お熱いのがお好き?


「麻紀ちゃん…」


葉子は弱々しい声を出した。
ハンカチを鼻にあて、ズズッとすする。

鼻水は本当に出ていた。


「私、麻紀ちゃんには本当に悪いことしちゃったわ…
誰でも間違いはあるのにね?

真和だって、ああ見えて麻紀ちゃんのこと愛していたのよ。
私が強引に離婚させてしまってから、真和、ぼんやりして、酒ばかり飲むようになって。

なんとか仕事はしてたんだけど、ついに肝臓やられてしまって。この間、二週間も入院しちゃったのよ…

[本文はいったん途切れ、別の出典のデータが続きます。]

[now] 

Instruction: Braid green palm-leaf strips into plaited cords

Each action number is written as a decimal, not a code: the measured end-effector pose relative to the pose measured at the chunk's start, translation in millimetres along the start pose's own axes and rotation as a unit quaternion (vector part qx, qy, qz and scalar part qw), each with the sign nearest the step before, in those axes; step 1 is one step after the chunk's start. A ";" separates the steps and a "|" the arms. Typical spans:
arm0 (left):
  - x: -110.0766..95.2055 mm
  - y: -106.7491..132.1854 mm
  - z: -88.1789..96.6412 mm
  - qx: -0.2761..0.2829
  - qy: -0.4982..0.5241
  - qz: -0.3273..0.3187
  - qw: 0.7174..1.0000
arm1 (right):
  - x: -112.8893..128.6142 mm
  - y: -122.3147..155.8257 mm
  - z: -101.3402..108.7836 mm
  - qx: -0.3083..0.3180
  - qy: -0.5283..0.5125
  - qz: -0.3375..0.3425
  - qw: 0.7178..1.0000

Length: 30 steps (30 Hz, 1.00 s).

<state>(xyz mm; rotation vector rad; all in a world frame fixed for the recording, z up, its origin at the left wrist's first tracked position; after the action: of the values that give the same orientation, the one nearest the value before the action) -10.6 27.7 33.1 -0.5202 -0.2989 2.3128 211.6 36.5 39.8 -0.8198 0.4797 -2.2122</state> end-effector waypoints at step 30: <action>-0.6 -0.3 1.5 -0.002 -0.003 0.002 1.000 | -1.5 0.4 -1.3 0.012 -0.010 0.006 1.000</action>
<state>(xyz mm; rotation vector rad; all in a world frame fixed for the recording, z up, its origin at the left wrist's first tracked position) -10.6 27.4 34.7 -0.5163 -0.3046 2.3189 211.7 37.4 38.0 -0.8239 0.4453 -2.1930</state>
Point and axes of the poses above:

あんたみたいな嫁でも、真和は真和なりに大事だったのよ。
やり繰りヘタ、料理ヘタ、部屋の趣味も気持ち悪い。
その上、変に若作りな格好をする妻でも、あの子にとって、あんたはオンリーワンの存在だったのよ。

世界でたったひとつのナントカだったのよ…

あの子があんたの愚痴ばかり言うもんだから、私も真に受けてしまったんだけど、本当に、本当に私、馬鹿だったわ……」


(後半の方は、元の意地悪ババアに戻ってんじゃん。
演技の詰めが甘いんだよ…)



「だから、なんですか?」


麻紀は、ストップをかけるように鋭く言った。

昔から葉子の話はダラダラと長い。自分でも止まらなくなってしまうのだ。